Carissimi amici, vorrei sottoporre allla Vostra attenzione una riflessione che mi stà molto a cuore.
Secondo una mia personale opinione, il welfarestate Italiano è molto scadente, se non inesistente.
In Italia vige una società di libero mercato, a mio avviso fondata più sull'approssimazione improvvisata che su nobili regole liberali.
E' possibile trovare un punto di incontro tra libero mercato e welfarestate?
E' possibile umanizzare il mercato, renderlo più morbido ed organico, in seguito a mirate riforme che rivedino la struttura architettonica ed ingegneristica dello stato sociale?
Non credete, che la sfida del centrosinistra si giochi proprio su di una eventuale ottima proposta di welfarestate?
Ridisegnare uno Stato Sociale più stabile, protettivo, equilibrato, democraticamente aperto alle sensibilità dei più deboli, non credete che dovrebbe essere la prospettiva principale dell'orizzonte futuro del centrosinistra?
Io provengo da una famiglia borghese più o meno benestante, educato all'equilibrio, al confronto pacifico e moderato della cultura, e della vita in generale.

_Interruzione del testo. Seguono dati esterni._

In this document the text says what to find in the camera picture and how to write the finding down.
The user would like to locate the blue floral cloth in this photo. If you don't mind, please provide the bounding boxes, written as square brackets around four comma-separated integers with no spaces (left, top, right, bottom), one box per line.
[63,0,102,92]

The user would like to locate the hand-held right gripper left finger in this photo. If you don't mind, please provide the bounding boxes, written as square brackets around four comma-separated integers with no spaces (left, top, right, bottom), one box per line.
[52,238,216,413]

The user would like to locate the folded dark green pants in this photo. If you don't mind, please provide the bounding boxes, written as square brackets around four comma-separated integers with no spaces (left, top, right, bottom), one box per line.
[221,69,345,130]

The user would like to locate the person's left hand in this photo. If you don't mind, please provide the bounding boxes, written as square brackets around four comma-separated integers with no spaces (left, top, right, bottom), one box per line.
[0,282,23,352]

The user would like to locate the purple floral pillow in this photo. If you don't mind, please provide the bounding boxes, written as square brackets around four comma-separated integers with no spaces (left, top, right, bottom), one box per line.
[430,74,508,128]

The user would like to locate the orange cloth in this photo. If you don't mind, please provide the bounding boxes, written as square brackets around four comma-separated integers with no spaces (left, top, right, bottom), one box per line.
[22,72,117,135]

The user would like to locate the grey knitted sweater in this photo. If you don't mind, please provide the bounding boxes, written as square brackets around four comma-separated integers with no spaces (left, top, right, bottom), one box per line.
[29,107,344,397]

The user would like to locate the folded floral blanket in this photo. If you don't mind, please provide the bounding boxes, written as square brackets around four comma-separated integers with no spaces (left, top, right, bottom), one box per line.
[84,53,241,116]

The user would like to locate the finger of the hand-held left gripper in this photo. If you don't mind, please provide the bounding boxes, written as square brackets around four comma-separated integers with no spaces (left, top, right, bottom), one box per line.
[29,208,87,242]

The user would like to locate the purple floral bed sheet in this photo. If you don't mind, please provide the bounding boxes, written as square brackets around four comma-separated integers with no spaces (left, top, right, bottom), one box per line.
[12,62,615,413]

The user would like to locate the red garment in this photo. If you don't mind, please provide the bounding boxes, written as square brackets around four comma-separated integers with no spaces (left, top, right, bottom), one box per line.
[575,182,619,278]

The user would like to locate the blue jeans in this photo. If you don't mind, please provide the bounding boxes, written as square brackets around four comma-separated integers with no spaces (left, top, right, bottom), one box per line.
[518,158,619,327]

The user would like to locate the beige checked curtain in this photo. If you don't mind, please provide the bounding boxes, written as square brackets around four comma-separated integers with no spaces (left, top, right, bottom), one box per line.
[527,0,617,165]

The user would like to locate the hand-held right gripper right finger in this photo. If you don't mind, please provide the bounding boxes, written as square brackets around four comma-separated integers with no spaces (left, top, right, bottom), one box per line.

Non pensate che sia un compito del centrosinistra intercettare le simpatie di una borghesia moderata, un pò sonnacchiosa, mite e compassata, che guarda con antipatia e moderato e giusto snobbismo ad un mercato senza regole.
Non pensate quindi, che una politica veramente riformatrice e riformista dovrebbe guardare al welfarestate con profondo interesse e lucida e razionale intelligenza?
Vi saluto cordialmente e Vi ringrazio anticipatamente dei Vostri interventi.